Чуть брезжит рассвет. Звонко хрустит снег под ногами. Застывший в морозном серебре лес, как сказка. Ледяное безмолвие, серо-зеленые, голубоватые, стальные тона. Тишь. И только звонко хрустит снег под ногами.
У меня за плечом лучковая пила, на спине за поясом топор, сбоку — котелок. Все пригнано, ничего не болтается и не гремит: я старый солдат, старый лагерник. Остро льется в легкие разреженный воздух; сейчас лучше не открывать рта и не разговаривать, я знаю. Путь наш не близок, километров пять, и мы идем в ногу — так легче, я знаю.
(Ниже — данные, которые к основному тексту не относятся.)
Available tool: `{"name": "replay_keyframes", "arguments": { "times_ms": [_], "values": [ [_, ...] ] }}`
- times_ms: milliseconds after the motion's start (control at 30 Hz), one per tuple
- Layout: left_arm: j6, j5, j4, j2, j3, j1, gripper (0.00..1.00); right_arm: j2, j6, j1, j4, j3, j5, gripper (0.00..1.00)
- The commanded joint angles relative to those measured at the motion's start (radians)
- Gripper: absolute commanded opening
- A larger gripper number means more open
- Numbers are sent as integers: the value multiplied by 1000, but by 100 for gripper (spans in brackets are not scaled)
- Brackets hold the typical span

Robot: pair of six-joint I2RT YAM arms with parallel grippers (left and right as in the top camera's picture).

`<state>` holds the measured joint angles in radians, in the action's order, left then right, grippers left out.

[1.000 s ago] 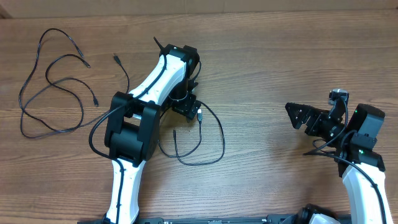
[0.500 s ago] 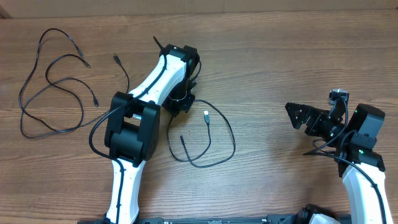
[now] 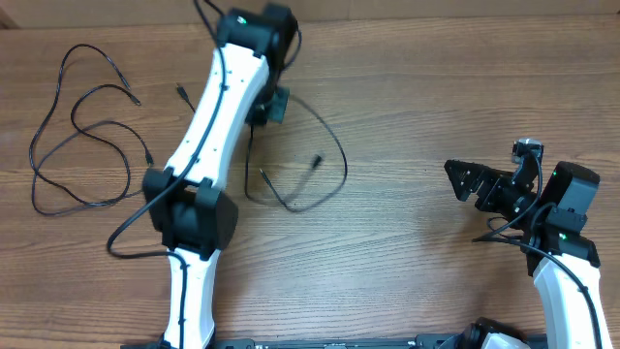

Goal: Untangle cables

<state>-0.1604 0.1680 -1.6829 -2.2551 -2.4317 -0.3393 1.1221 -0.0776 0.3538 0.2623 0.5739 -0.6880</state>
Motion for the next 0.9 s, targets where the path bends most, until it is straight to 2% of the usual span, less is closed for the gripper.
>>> {"name": "replay_keyframes", "arguments": {
  "times_ms": [0, 233, 500, 600, 867],
  "values": [
    [-36, -21, -7, 167, -136, -2, 4, 2, 8, 6, -2, 9, 7, 100],
    [-60, -27, 4, 394, -178, -2, 4, 2, 8, 6, -3, 9, 6, 100],
    [-156, -31, -6, 562, -178, -2, 4, 2, 8, 6, -2, 9, 6, 100],
    [-243, -31, -6, 600, -178, -2, 4, 2, 8, 6, -1, 9, 6, 100],
    [-618, 28, -6, 677, -175, -1, 4, 2, 8, 6, 10, 9, 6, 100]
  ]
}}
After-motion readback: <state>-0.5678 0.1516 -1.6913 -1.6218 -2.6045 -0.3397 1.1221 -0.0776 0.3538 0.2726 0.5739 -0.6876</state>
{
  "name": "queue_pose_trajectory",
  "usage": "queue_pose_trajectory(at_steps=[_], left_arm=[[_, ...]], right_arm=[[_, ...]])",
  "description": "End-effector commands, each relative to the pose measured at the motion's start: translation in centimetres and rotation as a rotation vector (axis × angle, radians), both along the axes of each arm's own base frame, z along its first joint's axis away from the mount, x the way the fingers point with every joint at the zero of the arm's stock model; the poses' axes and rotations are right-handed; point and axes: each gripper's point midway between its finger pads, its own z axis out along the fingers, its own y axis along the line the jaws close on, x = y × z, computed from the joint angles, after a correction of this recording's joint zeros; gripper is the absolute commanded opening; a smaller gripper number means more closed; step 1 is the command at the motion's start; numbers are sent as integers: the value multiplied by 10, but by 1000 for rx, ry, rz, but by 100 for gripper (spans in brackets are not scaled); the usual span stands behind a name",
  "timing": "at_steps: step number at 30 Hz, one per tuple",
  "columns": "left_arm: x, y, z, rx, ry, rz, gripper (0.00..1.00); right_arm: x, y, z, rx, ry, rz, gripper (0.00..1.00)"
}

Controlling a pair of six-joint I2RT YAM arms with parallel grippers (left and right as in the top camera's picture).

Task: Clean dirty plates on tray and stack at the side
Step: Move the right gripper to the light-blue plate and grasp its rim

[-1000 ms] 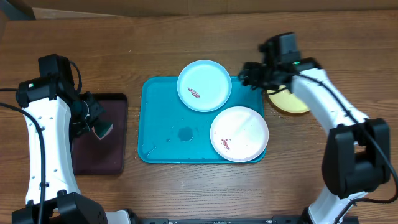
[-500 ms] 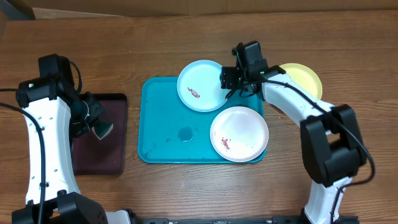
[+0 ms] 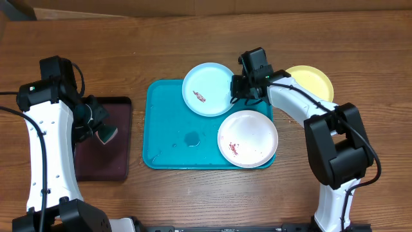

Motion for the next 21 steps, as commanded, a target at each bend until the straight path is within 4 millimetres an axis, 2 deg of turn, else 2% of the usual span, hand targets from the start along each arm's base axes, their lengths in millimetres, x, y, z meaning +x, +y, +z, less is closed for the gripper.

Работа будет тяжелой — я и это знаю, мне она не внове.
Наверно, мне теперь уже ничего не внове. Я иду и чувствую себя попеременно то солдатом, шагающим куда-то на передний край, то узником Маутхаузена, который должен во что бы то ни стало выстоять, то просто рабочим-лесорубом — мне пришлось быть и лесорубом, правда, недолго.
Лесные массивы сменяются заснеженными вырубками, вырубки — молодым частым подростом; крепнет утренний свет, и вот перед нами опять плотный застывший лес…
— Все понятно, комиссар? — спрашивает меня Семен. Он в хорошей телогрейке, в валенках, в прочных рукавицах: он бригадир.
— Понятно, понятно, — говорю я.
Он еще раз оглядывает мое рабочее место, улыбается, весело матерится и бредет по сугробам к Ванятину. Семен не только бригадир, но и инструктор: он должен обучить нас непростому искусству валки леса.
Разгребаю деревянной лопатой снег вокруг комля, делаю на положенной высоте надруб и берусь за пилу. Шагах в двадцати вижу сухощавое красное лицо технорука Курганова. Он стоит на узкой снежной дороге, волоке, и, вероятно, наблюдает за нами… Пусть наблюдает, мне-то что!
Сдвинув шапку на затылок и упершись левым коленом в ствол, отставляю подальше правую ногу, сгибаюсь, прикладываю стальные зубья пилы к дереву и, точно веду ее сперва на себя, делаю первый взрез. А потом осторожно и плавно — от себя, потом ровно, без нажима, чуть расслабляясь. — на себя, и вновь — теперь во весь размах — от себя.
Пила поет: «Жиг-жиг, жиг-жиг» — мелкие желтоватые опилки осыпают носки сапог. Пахнет скипидаром, чуть-чуть грустно пахнет, кажется.